Could you set down the lines below, from the one containing "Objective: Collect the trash" through the final line, exactly as written?
(Extracted information Opens)
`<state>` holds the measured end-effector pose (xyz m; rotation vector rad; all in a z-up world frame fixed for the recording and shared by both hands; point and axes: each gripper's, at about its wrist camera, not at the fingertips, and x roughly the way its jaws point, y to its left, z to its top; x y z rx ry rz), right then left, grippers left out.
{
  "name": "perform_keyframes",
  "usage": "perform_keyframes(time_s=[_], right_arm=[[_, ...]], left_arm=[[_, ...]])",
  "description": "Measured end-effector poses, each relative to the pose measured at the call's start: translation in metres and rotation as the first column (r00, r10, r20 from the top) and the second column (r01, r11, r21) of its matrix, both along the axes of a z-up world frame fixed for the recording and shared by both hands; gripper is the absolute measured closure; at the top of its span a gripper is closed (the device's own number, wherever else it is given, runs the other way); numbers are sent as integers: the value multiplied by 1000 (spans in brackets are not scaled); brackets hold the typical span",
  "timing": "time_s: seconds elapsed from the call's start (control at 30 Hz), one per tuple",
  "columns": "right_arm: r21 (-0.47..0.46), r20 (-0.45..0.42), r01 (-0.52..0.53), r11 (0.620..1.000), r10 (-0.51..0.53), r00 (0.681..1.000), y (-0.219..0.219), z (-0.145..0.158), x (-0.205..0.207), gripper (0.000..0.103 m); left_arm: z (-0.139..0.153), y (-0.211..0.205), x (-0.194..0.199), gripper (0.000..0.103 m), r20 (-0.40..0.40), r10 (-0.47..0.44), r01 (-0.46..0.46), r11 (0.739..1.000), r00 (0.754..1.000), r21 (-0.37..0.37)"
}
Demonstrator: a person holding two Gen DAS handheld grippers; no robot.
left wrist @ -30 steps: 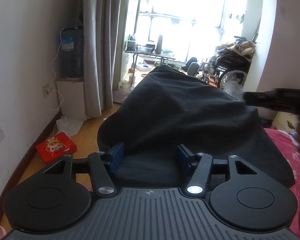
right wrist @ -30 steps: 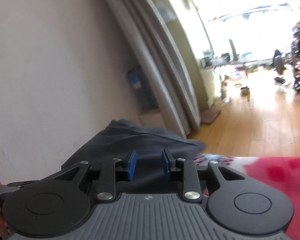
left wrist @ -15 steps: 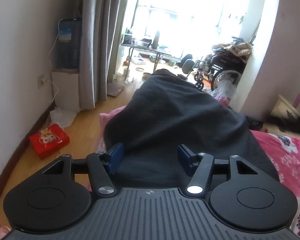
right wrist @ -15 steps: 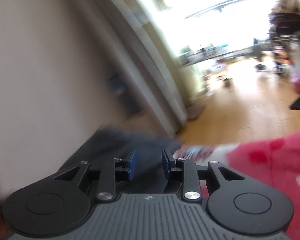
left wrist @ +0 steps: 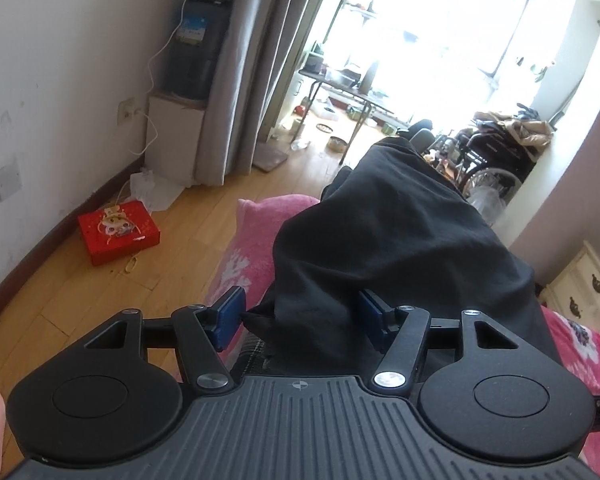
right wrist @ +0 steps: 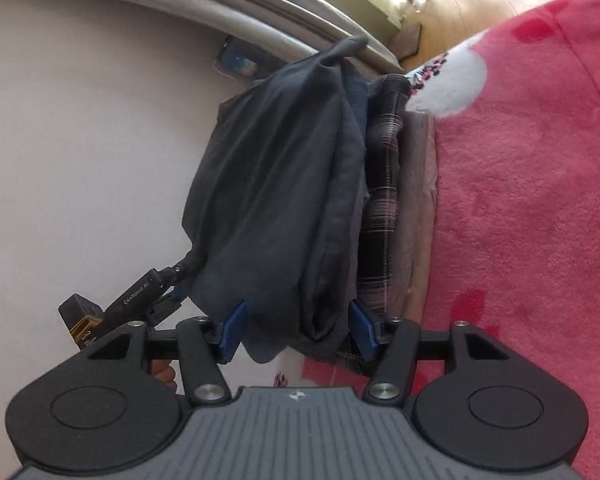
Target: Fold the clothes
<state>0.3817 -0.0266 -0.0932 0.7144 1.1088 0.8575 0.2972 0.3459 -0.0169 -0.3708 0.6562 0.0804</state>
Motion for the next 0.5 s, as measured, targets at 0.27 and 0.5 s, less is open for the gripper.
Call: perform_keyframes(time_s=[0.27,0.5], right_arm=[[85,-50,10,996,-6,999,-2,-7,6,52],[162,-23,-55,985,59,998,0,13,-13,93]], left_arm=[[-2,2,1,41,-4,-7,7,1000,1000,6],[-1,8,4,41,-2,-15,15,1000,1000,-1]])
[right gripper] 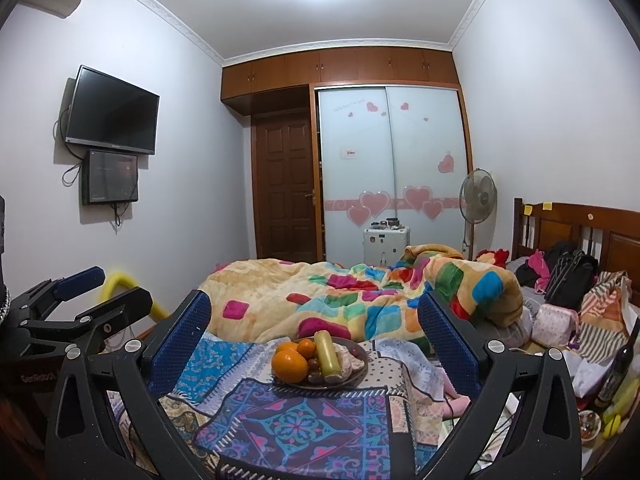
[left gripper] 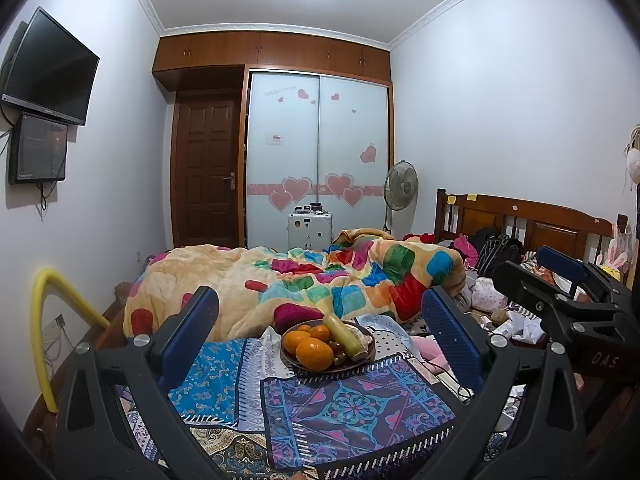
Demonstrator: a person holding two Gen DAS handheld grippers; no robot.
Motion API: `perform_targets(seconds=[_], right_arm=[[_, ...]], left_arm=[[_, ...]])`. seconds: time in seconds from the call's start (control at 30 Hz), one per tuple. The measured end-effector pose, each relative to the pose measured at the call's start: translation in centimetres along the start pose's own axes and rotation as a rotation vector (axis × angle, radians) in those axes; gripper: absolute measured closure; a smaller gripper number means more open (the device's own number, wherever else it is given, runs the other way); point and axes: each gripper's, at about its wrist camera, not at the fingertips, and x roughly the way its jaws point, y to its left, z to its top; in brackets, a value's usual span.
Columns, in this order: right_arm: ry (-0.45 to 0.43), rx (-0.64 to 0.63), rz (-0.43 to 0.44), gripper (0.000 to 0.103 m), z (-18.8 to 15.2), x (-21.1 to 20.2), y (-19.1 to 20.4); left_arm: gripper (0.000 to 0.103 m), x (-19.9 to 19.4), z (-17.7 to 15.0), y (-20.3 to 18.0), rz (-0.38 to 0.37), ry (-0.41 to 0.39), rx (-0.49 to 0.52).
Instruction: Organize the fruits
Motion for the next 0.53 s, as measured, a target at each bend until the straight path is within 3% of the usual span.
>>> perform_targets(seconds=[0.53], right_arm=[[0.01, -0.007, 0.0, 0.0, -0.56, 0.24, -0.08]], left_arm=[[0.0, 0.47, -0.27, -0.03, 0.001, 0.017, 0.003]])
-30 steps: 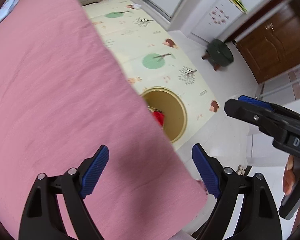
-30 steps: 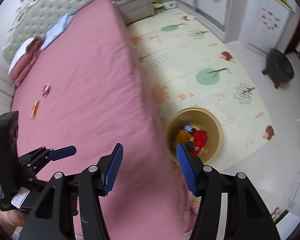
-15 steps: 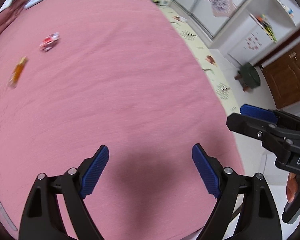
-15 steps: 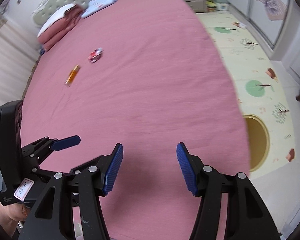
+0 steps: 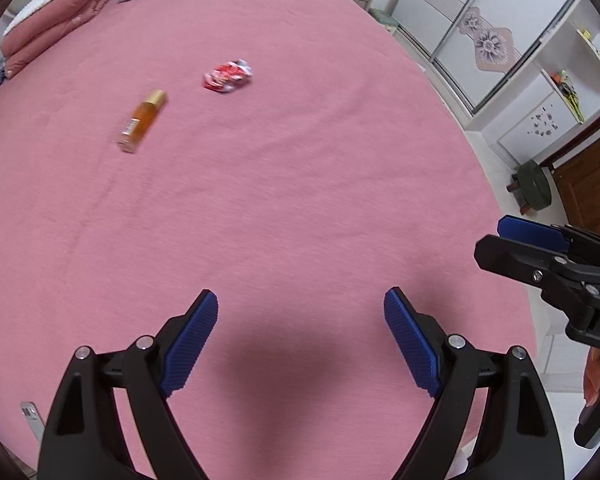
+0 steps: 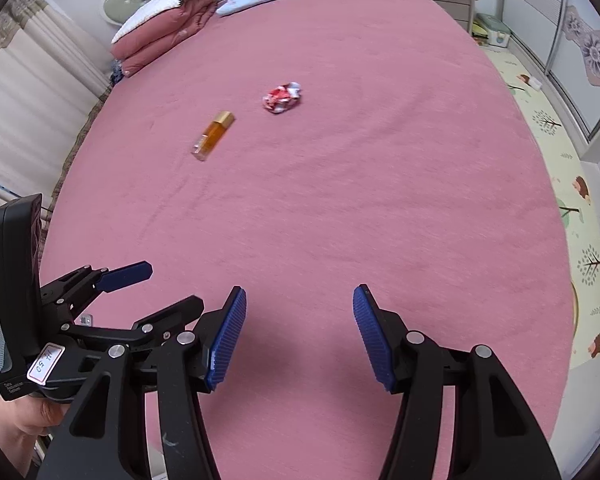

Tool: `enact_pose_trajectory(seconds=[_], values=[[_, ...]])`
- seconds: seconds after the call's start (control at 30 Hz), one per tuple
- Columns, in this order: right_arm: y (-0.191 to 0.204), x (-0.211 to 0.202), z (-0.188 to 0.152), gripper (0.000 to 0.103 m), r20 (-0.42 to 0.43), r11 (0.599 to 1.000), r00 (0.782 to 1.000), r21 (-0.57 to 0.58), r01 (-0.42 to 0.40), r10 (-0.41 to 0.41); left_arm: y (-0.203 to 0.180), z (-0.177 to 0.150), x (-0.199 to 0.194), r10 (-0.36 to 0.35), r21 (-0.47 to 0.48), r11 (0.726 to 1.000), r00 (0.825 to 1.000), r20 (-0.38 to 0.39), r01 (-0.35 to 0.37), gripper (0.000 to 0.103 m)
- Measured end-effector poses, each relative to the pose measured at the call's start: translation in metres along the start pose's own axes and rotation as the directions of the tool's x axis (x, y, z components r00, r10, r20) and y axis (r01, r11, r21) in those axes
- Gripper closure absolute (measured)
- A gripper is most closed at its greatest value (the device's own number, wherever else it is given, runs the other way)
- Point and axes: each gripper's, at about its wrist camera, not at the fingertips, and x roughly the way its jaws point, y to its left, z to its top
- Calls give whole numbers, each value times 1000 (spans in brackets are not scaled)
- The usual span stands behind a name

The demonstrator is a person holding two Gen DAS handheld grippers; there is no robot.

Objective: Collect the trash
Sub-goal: 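Move both tools back over the bed toward the perfume bottle and wrapper, then grasp the orange perfume bottle with the left tool while the right tool grasps the red wrapper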

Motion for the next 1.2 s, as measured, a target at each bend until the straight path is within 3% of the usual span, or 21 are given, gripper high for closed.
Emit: enact_pose_trajectory(seconds=[0.43,0.77,1.2], values=[[43,36,62,48,-18,997,1000,-82,-10,8,71,45,5,42,-83,996,998,40,-39,18],[55,97,126,48,-62,992,998,-117,-39,32,138,98,52,53,-188,981,999,2,-51,19],[41,182,201,48,-85,997,996,-72,-35,29,205,181,125,95,-196,976,995,-26,-98,18]])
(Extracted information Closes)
▶ _Output below_:
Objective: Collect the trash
Sub-goal: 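Move both tools back over the bed toward the perfume bottle and wrapper, then grasp the orange perfume bottle with the left tool while the right tool grasps the red wrapper
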
Motion for the next 1.2 s, as measured, a target at each bend until the straight path is within 3% of the usual span, or 21 are given, gripper high for closed.
Emit: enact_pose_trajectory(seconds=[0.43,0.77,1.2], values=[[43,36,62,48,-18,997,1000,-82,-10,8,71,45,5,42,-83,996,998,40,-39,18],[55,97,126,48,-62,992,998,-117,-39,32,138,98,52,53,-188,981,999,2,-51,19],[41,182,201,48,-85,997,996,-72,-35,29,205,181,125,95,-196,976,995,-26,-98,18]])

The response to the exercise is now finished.